Celui du Sporting c’est 1.5 million, alors que pour le RCT, c’était monté à 35 millions. Même de ce côté-là, nous ne sommes pas dans la même division. Le budget du Sporting correspond à 15 jours d’activité du RCT à la grande époque. Malgré cela, je lis dans la presse qu’il m’a conseillé. J’ai compris, mais je le sais depuis un moment, qu'il y a des gens qui prennent vite des coups de soleil à la lumière. C’était un président de club amateur qui était dans l’anonymat le plus total. Dès qu’il ouvre la bouche, il a Le Figaro, RMC depuis quelques mois. Il a brillé."
"Le monde amateur doit écouter le monde professionnel"
Votre image a-t-elle joué défavorablement ?
MB : "Non, c’est qu’il n’est pas vendeur ou alors à un prix fou. En plus, je n’en sais rien. D’entrée, il a annoncé qu’il n’est pas vendeur donc j’ai essayé de garder mon cash pour pouvoir entrer dans le capital. Je me suis rendu compte qu’en mettant 8 millions, j’aurai eu 20%. Ce n’est pas beaucoup. Il aurait fallu proposer la somme la plus indécente du siècle, soit une dizaine de millions d’euros.
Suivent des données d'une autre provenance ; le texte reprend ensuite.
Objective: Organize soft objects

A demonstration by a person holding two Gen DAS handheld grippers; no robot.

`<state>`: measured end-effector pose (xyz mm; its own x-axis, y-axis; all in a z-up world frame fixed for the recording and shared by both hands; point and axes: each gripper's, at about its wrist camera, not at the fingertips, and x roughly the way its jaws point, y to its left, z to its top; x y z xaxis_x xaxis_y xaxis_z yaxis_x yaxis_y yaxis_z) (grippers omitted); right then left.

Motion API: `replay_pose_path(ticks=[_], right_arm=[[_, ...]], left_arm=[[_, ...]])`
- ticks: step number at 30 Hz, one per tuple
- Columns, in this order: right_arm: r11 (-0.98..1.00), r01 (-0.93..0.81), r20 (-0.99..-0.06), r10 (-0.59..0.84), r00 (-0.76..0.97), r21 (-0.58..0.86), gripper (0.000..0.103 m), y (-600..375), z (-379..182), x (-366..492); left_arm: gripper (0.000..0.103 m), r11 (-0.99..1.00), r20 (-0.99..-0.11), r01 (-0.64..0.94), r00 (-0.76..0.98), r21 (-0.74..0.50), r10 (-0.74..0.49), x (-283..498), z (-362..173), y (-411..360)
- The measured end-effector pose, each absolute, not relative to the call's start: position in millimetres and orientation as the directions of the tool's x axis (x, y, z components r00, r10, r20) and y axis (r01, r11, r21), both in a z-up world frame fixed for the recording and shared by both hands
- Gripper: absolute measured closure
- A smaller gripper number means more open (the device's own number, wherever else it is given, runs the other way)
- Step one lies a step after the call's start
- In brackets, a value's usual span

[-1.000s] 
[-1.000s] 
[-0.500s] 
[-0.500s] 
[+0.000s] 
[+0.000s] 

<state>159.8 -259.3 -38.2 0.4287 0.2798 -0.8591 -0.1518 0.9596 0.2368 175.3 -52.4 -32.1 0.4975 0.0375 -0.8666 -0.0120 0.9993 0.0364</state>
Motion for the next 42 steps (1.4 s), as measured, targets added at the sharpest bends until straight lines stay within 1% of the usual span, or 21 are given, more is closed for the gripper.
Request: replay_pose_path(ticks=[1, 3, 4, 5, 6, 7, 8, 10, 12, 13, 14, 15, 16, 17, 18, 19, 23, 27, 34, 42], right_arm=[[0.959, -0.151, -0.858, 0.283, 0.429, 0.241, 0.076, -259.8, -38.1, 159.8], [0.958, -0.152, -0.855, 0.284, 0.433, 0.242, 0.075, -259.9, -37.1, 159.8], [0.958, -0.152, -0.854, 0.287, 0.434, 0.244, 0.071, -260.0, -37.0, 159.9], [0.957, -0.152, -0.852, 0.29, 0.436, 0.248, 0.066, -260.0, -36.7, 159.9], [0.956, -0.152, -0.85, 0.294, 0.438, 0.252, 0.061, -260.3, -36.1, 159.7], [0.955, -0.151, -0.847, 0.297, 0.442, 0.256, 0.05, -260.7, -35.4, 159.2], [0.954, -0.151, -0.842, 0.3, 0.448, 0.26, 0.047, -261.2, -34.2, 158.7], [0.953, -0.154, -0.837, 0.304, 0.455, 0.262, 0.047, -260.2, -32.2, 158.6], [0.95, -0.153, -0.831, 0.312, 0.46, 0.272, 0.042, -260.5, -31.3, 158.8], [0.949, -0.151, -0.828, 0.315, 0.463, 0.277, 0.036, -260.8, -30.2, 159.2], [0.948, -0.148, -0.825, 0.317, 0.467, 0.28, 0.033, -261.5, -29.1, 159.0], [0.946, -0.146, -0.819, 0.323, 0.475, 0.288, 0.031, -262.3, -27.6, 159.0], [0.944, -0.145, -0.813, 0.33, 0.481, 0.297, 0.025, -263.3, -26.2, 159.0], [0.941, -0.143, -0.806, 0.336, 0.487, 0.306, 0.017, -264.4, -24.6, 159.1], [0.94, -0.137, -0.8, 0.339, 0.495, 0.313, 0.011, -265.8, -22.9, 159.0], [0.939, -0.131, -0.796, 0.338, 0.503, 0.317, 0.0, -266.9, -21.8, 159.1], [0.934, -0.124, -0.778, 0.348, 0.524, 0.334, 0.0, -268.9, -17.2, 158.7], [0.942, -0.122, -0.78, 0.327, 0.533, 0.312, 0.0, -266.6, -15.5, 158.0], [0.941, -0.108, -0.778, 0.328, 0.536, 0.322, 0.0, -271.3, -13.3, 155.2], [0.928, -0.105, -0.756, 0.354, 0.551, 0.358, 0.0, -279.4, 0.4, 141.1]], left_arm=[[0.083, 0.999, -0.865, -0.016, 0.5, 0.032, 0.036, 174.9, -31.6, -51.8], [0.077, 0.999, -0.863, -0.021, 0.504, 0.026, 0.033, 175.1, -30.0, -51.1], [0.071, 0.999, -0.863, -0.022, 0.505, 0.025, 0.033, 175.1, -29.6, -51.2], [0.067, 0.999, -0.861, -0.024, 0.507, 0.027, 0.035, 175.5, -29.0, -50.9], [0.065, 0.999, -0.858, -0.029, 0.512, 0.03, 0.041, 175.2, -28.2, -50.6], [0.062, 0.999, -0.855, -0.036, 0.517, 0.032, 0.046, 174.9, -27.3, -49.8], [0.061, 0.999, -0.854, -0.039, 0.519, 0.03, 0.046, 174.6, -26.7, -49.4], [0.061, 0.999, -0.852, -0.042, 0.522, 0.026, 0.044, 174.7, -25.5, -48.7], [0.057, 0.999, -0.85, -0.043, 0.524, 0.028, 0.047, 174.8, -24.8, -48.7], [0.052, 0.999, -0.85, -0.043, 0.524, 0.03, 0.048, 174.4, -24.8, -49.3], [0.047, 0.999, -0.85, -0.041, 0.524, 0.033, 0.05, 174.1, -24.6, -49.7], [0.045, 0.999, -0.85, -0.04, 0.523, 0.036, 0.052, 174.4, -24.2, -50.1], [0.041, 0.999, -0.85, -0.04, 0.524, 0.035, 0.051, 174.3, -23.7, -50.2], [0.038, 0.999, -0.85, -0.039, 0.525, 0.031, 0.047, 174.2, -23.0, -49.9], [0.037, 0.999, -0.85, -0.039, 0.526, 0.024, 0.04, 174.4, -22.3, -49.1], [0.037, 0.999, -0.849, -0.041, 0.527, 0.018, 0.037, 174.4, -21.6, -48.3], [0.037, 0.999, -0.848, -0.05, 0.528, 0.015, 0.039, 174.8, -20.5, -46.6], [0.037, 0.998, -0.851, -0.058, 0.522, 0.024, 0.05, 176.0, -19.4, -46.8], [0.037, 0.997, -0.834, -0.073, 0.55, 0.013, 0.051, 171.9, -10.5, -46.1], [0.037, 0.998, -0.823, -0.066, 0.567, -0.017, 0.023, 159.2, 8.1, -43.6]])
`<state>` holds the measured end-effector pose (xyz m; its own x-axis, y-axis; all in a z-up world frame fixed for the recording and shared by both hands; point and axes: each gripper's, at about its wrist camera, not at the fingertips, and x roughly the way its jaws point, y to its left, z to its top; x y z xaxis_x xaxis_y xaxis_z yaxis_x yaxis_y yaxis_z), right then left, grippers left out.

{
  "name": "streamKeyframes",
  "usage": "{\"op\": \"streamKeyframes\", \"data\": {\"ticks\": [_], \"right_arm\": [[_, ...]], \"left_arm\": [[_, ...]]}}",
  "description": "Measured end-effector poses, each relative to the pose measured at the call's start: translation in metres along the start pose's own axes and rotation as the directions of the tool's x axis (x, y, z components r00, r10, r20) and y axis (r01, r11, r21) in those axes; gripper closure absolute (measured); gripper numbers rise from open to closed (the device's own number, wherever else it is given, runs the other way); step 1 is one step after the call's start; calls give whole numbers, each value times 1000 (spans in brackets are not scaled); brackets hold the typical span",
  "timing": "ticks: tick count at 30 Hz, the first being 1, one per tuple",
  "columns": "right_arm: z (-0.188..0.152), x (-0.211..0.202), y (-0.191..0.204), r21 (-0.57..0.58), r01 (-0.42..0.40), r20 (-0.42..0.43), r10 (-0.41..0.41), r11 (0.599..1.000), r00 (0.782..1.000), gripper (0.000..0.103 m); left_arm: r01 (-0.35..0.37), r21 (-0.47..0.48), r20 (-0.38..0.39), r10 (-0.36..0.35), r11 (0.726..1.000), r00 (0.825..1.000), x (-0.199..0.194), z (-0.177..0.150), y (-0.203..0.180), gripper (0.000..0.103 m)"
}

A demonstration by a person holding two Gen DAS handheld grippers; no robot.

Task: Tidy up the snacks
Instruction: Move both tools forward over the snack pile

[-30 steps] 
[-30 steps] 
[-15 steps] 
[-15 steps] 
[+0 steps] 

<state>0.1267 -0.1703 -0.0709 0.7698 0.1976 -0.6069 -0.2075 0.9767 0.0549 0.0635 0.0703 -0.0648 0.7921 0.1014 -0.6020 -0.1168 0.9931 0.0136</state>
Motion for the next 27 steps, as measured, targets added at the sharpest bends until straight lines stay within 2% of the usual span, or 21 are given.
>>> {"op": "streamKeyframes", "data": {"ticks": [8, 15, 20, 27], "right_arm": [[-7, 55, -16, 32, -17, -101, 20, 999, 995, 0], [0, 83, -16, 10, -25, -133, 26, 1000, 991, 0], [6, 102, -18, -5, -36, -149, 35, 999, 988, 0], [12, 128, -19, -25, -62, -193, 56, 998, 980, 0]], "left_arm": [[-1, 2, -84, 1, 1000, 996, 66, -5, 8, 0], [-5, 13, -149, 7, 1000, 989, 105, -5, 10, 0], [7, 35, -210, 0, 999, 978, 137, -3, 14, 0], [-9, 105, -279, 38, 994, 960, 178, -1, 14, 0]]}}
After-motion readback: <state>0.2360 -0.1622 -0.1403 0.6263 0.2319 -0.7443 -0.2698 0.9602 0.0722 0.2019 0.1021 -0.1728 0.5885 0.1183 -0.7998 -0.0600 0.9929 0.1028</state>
Mais, nous ne pouvons pas fonctionner ainsi."
Estimez-vous qu'il y a un écart entre le monde amateur et professionnel ?
MB : "Effectivement, j’ai perçu la différence entre le monde amateur et le professionnel, avec tout le respect que j’ai pour le monde amateur. Il me semble que c’est le monde amateur qui doit écouter le monde professionnel quand on a de l’ambition, et pas l’inverse."
Regrettez-vous le monde du rugby quand vous voyez cela ?
MB : "Non. Si je veux retourner dans le monde du rugby, j’y retourne demain. Là, c'est Claude Joye. Le football, ce n’est pas ça, c’est différent. Le Sporting Club de Toulon correspond au Claude Joye Football Club."
"Je pensais qu’un club appartenait à une ville et non une personne physique"
Êtes-vous déçu pour la ville de Toulon ?
MB : "Je ne sais pas si j’y serai parvenu mais je sais que j’aurai tout donné, c’est sûr. Et les Toulonnais le savent. Je n’avais pas envie de quitter Toulon. Je suis bien, c’est ma ville. J’ai refusé beaucoup de choses car je devais partir de cet endroit. Je pensais qu’un club appartenait à une ville et non une personne physique. Apparemment ce n’est pas le cas. Quand on est propriétaire d’un club dans une ville comme Toulon, nous avons pour obligation de réussir, surtout quand on possède de l’argent public."
Vous avez déclaré avoir d’autres projets en tête. Pouvez-vous en parler ?
MB : "Non c’est trop tôt mais je vais en parler bientôt car je vais être obligé. Il y a plusieurs projets. La seule chose que je peux vous dire, c’est que j’ai rencontré Cyril Hanouna (qui a mis de l'argent dans l'Athlético Marseille, qui évolue en National 3, Ndlr) il y a quelques mois. Mais je pense à diverses choses."